WHAT THIS TASK INVOLVES ::
Word for word, transcribe the data below from the line with "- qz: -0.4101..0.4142" to the line with "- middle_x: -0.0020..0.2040", keeping both of those lines.

(Stored records)
■ ■ ■

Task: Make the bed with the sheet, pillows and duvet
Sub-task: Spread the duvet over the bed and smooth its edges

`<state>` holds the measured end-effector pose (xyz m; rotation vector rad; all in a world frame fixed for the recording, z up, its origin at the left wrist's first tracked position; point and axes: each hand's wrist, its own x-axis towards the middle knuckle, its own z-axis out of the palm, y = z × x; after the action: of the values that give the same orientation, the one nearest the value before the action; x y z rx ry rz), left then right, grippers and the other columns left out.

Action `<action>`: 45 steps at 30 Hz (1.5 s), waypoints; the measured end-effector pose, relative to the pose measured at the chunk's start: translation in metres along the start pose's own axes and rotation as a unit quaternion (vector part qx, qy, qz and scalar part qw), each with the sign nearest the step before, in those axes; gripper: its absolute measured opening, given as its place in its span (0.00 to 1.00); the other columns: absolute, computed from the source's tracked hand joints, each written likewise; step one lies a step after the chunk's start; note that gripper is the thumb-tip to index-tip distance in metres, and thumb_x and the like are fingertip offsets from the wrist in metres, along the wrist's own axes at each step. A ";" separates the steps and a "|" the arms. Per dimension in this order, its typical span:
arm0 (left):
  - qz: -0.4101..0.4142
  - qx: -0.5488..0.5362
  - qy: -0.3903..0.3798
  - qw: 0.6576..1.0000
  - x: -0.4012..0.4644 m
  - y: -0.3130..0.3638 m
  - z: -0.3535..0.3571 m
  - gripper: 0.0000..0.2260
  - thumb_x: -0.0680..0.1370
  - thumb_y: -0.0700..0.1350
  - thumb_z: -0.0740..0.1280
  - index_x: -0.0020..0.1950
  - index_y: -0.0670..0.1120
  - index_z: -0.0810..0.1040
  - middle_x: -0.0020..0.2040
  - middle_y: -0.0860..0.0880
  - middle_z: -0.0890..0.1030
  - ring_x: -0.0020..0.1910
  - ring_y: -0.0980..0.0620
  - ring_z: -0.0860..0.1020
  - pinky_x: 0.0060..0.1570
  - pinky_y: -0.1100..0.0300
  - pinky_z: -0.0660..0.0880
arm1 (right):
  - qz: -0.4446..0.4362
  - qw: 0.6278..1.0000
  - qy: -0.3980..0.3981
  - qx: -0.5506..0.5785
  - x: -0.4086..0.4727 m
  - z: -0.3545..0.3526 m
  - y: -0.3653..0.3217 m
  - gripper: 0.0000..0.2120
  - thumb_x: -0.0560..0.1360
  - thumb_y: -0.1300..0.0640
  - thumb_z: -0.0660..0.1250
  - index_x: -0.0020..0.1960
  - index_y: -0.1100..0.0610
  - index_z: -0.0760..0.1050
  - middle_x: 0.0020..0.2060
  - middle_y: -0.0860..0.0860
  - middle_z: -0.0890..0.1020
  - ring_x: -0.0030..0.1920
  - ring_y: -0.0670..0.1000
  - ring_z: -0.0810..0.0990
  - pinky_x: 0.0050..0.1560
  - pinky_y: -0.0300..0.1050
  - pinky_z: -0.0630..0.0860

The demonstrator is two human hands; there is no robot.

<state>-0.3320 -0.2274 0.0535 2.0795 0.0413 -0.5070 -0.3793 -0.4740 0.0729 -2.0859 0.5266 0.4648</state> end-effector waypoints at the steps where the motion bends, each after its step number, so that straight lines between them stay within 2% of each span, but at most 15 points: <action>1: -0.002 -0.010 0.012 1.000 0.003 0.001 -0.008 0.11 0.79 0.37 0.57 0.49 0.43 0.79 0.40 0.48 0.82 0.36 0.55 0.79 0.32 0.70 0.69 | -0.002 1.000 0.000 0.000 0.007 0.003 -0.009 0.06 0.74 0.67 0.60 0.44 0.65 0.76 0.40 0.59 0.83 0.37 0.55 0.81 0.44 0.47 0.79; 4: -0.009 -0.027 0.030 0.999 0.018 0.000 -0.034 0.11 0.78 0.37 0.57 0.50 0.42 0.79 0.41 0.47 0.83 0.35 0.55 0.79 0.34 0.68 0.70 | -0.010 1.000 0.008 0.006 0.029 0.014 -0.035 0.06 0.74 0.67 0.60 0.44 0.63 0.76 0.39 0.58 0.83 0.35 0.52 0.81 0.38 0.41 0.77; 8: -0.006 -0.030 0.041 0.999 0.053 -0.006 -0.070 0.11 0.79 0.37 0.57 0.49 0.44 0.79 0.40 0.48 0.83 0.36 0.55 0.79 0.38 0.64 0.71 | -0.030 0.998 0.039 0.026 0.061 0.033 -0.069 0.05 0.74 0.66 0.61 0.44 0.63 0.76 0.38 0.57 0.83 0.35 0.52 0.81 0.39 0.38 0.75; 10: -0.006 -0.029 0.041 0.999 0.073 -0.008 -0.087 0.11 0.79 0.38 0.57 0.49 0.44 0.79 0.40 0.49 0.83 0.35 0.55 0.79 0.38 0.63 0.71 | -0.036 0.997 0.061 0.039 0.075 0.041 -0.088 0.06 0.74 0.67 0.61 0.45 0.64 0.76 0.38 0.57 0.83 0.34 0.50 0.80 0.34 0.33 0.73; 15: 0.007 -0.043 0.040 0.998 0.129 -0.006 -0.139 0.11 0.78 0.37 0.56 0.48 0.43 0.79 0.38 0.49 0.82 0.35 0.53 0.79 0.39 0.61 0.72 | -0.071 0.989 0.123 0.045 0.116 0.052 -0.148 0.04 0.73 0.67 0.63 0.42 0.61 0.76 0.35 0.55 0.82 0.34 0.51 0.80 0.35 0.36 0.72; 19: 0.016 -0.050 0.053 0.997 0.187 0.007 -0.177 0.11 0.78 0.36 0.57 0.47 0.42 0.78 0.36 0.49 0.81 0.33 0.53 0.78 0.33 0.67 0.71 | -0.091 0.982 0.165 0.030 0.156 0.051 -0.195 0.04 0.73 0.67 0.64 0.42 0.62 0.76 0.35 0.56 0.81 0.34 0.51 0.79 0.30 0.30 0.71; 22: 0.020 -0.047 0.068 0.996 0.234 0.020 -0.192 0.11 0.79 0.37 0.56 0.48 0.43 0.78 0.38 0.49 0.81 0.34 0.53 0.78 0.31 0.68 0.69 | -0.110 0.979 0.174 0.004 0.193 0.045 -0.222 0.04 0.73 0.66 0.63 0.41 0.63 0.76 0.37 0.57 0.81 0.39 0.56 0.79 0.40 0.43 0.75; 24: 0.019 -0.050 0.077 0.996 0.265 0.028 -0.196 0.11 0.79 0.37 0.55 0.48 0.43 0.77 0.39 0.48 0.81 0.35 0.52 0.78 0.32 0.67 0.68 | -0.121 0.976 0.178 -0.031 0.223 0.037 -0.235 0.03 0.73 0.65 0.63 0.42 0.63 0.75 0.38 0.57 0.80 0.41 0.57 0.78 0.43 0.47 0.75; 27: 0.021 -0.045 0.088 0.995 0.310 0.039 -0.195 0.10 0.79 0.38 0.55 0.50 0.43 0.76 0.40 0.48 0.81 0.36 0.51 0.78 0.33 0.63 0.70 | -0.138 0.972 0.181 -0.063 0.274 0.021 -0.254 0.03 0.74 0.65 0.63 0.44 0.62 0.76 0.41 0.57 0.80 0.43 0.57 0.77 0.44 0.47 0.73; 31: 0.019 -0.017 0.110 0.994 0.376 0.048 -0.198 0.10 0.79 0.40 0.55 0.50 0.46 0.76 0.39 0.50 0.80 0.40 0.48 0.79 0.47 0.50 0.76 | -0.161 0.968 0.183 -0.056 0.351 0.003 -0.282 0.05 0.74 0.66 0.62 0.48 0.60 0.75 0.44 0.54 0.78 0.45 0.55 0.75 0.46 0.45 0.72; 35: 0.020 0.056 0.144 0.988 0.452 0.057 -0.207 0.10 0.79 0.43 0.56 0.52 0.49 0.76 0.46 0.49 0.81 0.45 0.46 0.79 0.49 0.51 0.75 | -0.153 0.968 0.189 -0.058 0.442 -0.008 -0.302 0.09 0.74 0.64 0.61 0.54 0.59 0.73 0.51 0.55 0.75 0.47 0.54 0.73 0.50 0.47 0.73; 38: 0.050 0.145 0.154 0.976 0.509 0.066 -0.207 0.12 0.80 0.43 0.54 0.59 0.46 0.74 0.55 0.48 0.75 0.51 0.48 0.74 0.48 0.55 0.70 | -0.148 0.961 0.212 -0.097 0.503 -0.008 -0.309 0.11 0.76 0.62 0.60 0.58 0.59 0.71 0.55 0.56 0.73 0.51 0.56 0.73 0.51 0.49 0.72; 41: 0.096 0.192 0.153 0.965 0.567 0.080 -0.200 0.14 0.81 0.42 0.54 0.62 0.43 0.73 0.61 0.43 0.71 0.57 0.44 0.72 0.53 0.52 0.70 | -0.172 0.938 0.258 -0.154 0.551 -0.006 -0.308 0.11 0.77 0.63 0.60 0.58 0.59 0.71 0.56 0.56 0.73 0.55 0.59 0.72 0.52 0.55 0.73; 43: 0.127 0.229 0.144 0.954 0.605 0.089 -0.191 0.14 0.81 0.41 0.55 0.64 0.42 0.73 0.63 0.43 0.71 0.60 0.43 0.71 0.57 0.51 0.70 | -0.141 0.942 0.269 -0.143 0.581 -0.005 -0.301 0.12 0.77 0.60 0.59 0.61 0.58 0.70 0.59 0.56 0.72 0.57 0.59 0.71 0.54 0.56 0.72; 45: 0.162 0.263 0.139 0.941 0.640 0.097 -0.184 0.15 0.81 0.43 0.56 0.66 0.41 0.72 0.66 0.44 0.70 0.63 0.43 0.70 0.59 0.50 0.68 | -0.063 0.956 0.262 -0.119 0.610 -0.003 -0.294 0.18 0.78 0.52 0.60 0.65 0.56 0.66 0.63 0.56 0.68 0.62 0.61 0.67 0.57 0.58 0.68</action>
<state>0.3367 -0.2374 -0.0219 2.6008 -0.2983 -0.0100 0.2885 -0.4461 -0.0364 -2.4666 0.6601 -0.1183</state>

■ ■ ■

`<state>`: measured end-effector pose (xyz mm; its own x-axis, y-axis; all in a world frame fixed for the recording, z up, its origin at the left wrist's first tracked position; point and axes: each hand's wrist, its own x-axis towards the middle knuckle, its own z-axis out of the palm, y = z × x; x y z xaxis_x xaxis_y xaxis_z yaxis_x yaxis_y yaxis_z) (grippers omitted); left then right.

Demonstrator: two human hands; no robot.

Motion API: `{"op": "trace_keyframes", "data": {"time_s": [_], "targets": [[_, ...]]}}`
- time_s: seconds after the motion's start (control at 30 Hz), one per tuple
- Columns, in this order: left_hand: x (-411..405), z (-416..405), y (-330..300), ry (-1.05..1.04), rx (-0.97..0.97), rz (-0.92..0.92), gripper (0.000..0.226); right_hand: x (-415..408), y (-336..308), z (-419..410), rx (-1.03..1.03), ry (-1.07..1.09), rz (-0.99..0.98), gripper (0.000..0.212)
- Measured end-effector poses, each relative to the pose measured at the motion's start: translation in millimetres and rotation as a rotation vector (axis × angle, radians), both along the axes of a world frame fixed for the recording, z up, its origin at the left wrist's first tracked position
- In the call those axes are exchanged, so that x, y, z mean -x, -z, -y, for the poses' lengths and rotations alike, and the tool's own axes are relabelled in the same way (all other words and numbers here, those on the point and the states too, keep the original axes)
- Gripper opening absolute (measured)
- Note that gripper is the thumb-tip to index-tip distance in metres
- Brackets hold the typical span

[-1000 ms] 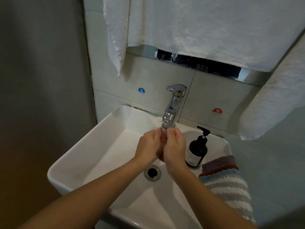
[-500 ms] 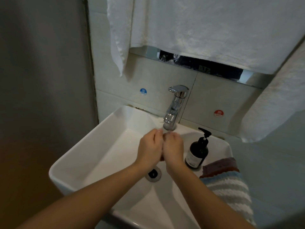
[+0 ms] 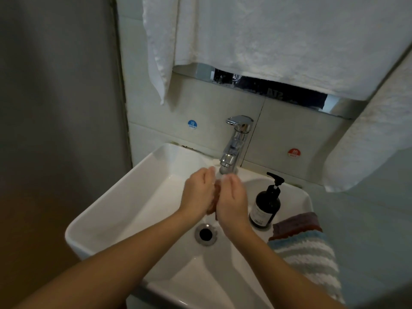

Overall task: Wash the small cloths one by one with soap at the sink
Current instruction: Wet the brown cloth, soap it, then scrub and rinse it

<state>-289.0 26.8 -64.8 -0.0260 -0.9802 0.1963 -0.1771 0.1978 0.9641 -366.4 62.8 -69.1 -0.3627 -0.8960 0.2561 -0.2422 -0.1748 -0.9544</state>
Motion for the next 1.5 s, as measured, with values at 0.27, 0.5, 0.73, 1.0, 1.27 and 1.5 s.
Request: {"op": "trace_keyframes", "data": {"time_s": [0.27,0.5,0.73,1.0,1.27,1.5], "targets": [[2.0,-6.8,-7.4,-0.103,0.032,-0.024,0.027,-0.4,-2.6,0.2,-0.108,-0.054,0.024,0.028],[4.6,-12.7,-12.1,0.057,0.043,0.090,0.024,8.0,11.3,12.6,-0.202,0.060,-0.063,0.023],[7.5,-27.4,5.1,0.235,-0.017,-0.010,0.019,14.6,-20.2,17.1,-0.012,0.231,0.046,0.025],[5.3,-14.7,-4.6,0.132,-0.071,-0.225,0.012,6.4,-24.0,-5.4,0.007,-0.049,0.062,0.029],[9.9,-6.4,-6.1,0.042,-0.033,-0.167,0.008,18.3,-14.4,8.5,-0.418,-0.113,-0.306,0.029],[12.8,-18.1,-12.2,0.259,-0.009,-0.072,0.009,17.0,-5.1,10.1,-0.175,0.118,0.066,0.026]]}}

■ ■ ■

WRITTEN SOLUTION ::
  - qz: -0.4101..0.4142
  - qx: -0.5488..0.5362
  - qy: -0.3903..0.3798
  - qw: 0.6576..1.0000
  - x: -0.4012..0.4644 m
  - y: -0.3130..0.3638 m
  - z: -0.3535..0.3571 m
  - gripper: 0.0000..0.2260
  - thumb_x: -0.0680..0.1370
  - thumb_y: -0.0700..0.1350
  - thumb_z: -0.0740..0.1280
  - index_x: -0.0020..0.1950
  - index_y: -0.0670..0.1120
  - index_z: -0.0810..0.1040
  - middle_x: -0.0020..0.2040

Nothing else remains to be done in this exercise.